Writer and poet (1924–2015)

Miriam Chaikin (מרים חייקין; 1924 to April 15, 2015) was a writer of children's books and poetry and published at least 35 books during her lifetime. She often wrote about Jewish life. She was awarded the Sydney Taylor Book Award and the National Jewish Book Award.

==Biography==

Chaikin, known as "Molly" to her family, was born in Jerusalem in 1924. Her family emigrated to the United States in 1925, and she grew up in Brooklyn. Her family lived in "very humble" circumstances.

Chaikin worked for the Israeli paramilitary organization Irgun in their American branch, then as a secretary to Members of Congress, and then as a book editor. She lived part of the time in Israel. In New York City, she lived at Westbeth Artists Community in the West Village.

As a writer of at least 35 children's books, she focused on Jewish life. She also published poetry and a book about Jerusalem.

Her brother, Joseph Chaikin, was an actor and director, and one of her sisters, Shami Chaikin, was an actor. Her niece, also Miriam Chaikin, is an anthropologist.

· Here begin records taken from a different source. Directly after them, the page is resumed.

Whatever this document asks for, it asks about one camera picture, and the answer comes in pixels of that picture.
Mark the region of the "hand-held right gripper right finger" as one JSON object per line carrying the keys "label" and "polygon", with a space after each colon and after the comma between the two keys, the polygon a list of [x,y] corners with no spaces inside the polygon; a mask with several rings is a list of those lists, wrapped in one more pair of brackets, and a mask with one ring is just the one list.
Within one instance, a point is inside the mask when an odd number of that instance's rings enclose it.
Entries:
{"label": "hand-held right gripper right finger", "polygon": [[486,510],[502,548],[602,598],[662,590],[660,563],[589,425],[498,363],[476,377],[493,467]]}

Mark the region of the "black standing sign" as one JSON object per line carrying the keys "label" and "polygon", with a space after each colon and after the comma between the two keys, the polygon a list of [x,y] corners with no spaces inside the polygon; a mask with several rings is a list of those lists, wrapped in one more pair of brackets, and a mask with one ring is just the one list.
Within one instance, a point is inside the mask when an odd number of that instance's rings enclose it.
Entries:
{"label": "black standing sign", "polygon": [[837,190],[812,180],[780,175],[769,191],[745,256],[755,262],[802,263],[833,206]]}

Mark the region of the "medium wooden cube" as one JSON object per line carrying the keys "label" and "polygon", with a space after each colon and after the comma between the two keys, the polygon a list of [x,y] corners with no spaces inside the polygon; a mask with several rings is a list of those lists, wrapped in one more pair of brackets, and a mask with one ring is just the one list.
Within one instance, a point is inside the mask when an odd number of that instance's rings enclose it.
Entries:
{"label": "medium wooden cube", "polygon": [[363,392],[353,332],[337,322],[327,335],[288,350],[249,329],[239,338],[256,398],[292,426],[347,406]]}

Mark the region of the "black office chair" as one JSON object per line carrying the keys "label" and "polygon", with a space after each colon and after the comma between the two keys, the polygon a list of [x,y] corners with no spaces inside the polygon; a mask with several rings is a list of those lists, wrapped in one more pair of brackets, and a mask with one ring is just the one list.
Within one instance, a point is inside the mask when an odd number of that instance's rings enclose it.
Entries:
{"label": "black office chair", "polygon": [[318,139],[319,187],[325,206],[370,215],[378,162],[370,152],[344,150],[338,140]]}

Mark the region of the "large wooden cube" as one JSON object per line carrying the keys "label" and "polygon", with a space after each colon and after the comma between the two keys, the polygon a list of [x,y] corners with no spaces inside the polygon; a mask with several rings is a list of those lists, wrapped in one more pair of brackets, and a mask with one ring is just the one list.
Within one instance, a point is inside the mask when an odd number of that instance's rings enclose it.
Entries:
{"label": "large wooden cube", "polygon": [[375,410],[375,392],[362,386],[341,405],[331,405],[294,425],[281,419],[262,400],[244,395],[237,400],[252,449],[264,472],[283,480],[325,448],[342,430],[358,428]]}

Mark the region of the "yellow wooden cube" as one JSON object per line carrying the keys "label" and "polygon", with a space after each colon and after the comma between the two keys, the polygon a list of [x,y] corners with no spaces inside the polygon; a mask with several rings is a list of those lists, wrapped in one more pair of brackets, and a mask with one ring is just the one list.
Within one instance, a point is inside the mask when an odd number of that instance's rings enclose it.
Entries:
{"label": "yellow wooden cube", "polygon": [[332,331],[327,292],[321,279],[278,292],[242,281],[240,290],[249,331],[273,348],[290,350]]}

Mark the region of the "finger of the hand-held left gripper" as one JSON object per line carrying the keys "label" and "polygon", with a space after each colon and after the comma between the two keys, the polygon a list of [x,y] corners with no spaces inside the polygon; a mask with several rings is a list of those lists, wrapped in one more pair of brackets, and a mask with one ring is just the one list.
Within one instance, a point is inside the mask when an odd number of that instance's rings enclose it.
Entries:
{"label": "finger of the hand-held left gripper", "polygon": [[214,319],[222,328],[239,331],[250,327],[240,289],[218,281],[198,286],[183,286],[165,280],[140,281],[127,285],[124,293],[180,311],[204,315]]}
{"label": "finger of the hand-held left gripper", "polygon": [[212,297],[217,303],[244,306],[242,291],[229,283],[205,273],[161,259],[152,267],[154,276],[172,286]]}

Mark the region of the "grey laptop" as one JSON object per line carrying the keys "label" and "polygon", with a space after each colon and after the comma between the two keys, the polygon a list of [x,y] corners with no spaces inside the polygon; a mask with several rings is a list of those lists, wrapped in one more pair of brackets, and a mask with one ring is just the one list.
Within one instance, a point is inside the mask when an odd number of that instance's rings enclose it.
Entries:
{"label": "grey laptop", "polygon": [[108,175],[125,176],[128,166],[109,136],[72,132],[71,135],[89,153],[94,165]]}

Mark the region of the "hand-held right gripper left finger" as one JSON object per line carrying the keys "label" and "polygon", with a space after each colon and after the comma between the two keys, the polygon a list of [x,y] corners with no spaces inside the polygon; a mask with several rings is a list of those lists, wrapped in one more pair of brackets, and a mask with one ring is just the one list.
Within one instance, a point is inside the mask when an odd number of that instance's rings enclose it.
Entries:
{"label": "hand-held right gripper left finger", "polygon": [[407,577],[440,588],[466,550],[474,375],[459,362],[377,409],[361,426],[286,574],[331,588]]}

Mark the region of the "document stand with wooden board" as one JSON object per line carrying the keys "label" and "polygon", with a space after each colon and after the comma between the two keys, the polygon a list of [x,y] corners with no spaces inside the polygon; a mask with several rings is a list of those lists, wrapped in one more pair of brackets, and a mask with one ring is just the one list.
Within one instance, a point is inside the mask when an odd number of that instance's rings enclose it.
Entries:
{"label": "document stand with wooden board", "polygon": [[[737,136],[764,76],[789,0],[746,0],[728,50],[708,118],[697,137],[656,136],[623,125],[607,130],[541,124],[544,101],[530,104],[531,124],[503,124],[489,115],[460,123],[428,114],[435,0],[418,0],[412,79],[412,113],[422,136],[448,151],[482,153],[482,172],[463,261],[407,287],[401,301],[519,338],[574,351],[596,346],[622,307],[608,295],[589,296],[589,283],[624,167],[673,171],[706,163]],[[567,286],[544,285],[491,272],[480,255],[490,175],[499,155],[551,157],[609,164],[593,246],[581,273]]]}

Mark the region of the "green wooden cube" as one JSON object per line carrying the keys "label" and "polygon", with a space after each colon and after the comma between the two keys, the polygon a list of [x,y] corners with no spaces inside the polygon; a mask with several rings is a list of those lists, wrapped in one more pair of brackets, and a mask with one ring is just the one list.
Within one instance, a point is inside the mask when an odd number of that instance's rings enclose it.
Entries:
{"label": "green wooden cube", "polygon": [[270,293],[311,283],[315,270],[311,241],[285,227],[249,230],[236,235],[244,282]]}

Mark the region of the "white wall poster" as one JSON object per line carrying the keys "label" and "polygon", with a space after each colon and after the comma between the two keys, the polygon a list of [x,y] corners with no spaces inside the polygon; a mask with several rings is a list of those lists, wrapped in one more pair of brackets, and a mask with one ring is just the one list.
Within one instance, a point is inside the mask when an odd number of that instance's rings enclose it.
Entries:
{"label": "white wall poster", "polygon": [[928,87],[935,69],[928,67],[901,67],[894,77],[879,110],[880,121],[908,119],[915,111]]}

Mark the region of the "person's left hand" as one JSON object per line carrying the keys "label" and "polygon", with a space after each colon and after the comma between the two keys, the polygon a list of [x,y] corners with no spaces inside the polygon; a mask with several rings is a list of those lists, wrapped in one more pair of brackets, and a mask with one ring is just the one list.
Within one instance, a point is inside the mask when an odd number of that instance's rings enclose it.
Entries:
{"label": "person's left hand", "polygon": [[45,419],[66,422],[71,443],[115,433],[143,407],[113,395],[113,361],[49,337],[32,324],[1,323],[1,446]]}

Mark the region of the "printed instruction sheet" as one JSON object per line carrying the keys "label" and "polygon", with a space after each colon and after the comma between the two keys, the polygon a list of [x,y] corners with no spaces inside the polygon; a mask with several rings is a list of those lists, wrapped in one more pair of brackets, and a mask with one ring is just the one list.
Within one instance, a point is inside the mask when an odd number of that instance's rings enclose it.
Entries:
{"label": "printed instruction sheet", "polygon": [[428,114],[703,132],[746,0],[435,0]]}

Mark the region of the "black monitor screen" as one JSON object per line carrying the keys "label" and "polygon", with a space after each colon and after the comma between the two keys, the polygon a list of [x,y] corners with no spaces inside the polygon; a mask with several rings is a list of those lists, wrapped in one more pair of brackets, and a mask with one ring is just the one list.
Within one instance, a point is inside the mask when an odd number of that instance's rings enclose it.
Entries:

Chaikin died on April 15, 2015, at the age of 90.

==Books and critical reception==

Margaret Yatsevitch Phinney has described Chaikin's aim as "to acknowledge children's common, but troublesome feelings of isolation and loneliness, and to let them know others have had the same feelings". Phinney also notes that Chaikin's intent, "particularly in her later books, is to illuminate and record the history, traditions, and values of the Jewish people", and to remember the Holocaust.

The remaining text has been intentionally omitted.